» AIM OF THE TASK:
The answer is a stretch of the material below, returned exactly: the line containing "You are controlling", the line containing "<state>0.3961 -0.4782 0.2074", and all lines between.

*** Opening of RECORDED DATA ***

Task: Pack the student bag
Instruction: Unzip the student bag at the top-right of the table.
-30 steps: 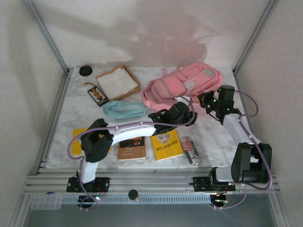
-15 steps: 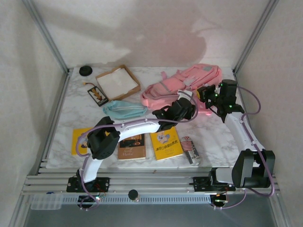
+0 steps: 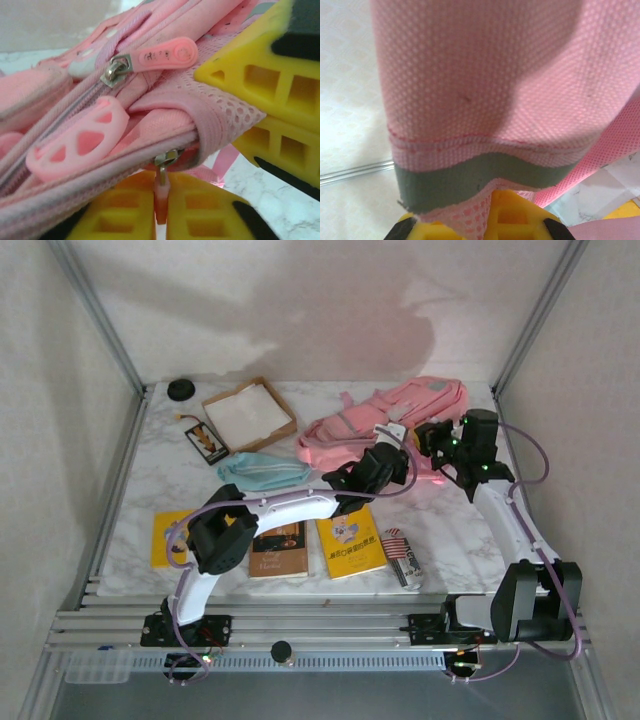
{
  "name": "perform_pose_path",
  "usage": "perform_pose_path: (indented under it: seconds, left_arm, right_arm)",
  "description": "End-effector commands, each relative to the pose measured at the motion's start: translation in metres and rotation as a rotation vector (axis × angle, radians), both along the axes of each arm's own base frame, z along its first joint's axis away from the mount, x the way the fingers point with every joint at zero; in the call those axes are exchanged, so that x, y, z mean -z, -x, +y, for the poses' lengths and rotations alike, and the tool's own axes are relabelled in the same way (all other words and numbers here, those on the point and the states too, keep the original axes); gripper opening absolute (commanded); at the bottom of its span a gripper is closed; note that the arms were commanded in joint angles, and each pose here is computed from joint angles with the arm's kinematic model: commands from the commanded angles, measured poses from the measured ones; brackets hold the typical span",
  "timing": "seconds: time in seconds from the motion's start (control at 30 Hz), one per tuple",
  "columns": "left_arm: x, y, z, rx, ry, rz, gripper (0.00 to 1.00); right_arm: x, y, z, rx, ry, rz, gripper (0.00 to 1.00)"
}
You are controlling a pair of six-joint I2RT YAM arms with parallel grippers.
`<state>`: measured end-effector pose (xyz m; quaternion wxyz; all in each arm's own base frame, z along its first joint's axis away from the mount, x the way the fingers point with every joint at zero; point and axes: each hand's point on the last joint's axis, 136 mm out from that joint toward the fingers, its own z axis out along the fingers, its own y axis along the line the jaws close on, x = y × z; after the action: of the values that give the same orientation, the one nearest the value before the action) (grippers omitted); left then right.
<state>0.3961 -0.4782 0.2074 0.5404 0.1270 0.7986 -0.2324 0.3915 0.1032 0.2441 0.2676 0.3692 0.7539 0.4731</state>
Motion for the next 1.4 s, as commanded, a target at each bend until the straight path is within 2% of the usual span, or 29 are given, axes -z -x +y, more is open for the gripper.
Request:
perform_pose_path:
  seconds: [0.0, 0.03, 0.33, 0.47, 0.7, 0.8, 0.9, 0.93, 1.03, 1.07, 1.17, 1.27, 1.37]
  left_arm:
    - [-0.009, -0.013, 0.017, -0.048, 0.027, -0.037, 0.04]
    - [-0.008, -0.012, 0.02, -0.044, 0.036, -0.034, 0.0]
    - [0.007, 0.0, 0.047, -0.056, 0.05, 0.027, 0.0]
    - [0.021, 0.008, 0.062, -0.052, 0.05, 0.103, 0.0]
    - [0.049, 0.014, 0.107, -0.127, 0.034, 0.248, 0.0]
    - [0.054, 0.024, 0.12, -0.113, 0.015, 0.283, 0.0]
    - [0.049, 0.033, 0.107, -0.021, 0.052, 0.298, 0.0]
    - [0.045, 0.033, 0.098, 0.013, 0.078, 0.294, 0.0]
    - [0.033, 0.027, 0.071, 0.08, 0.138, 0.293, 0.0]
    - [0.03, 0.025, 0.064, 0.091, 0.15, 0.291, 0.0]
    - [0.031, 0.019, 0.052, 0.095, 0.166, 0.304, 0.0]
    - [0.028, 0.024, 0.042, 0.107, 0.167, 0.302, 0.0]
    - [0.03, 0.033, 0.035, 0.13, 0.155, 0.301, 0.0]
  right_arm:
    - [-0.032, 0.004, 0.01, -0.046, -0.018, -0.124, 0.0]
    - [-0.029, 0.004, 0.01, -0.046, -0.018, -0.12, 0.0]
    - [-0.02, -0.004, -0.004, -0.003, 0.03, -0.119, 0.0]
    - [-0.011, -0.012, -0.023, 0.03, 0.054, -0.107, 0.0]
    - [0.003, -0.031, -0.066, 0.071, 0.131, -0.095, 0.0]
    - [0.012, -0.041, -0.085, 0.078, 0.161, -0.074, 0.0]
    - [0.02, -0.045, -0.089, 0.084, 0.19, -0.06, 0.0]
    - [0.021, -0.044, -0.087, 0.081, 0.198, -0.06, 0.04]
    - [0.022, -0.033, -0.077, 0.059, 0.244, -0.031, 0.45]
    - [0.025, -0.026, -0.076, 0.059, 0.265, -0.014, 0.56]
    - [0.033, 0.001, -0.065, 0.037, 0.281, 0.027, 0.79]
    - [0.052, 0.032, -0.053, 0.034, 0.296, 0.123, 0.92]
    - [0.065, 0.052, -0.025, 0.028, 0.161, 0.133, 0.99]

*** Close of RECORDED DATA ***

» RESPONSE AREA:
You are controlling a pair of six-joint I2RT YAM arms with parallel grippers.
`<state>`: measured end-effector pose (xyz m; quaternion wxyz; all in each arm's own base frame, z along its first joint's axis away from the mount, x the way the fingers point with every joint at zero; point and axes: each hand's point on the last joint's axis, 136 mm out from that joint toward the fingers, its own z axis out along the fingers, its own y axis along the line the jaws close on, x = y × z; after the action: of the values that give the same orientation, the one nearest the value before the action) (grippers omitted); left then right.
<state>0.3961 -0.4782 0.2074 0.5404 0.1270 0.7986 -0.2324 0.3915 0.1032 0.2441 0.2676 0.3692 0.7539 0.4731</state>

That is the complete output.